● **BRIEF**:
List all lines of the data containing the word "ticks".

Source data
========================================================================

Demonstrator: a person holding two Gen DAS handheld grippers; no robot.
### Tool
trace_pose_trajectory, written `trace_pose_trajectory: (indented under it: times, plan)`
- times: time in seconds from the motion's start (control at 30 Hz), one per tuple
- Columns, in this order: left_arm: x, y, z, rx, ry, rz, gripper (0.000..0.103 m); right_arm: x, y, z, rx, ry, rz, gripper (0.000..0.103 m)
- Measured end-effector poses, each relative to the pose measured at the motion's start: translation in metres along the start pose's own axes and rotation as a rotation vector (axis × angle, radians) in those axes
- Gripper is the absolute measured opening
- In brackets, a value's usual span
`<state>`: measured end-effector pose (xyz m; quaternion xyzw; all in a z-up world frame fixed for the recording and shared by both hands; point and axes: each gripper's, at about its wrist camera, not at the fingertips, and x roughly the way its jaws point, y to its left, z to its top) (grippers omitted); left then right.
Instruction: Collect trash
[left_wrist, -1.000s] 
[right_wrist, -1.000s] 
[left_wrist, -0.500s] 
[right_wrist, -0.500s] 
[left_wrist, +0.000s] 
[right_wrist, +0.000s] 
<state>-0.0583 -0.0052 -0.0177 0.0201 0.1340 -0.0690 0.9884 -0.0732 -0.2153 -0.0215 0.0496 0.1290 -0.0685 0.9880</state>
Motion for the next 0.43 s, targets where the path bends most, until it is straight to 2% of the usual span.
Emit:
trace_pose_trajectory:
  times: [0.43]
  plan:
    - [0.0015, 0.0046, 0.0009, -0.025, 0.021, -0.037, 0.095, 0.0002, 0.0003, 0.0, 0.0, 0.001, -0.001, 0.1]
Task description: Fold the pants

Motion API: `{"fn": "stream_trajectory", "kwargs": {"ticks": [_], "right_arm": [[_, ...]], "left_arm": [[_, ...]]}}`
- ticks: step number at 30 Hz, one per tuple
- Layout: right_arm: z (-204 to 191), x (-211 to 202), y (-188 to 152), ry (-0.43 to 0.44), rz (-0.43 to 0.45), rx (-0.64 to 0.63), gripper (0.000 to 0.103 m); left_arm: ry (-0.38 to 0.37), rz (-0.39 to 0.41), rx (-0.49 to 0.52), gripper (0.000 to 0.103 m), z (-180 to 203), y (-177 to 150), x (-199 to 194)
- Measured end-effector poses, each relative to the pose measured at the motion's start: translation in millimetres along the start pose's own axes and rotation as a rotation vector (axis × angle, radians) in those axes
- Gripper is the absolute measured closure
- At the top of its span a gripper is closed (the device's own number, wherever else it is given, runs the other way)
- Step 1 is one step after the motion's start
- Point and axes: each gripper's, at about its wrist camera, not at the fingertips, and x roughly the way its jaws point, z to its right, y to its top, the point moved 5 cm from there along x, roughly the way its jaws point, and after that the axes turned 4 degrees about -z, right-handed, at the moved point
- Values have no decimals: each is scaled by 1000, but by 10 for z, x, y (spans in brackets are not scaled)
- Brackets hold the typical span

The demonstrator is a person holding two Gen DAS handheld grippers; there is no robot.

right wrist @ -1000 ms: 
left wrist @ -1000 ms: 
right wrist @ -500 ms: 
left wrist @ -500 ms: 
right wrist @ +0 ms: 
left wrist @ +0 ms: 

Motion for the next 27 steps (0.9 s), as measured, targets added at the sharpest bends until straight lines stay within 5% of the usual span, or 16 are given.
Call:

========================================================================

● **TASK OUTPUT**:
Motion API: `{"fn": "stream_trajectory", "kwargs": {"ticks": [_], "right_arm": [[_, ...]], "left_arm": [[_, ...]]}}`
- ticks: step number at 30 Hz, one per tuple

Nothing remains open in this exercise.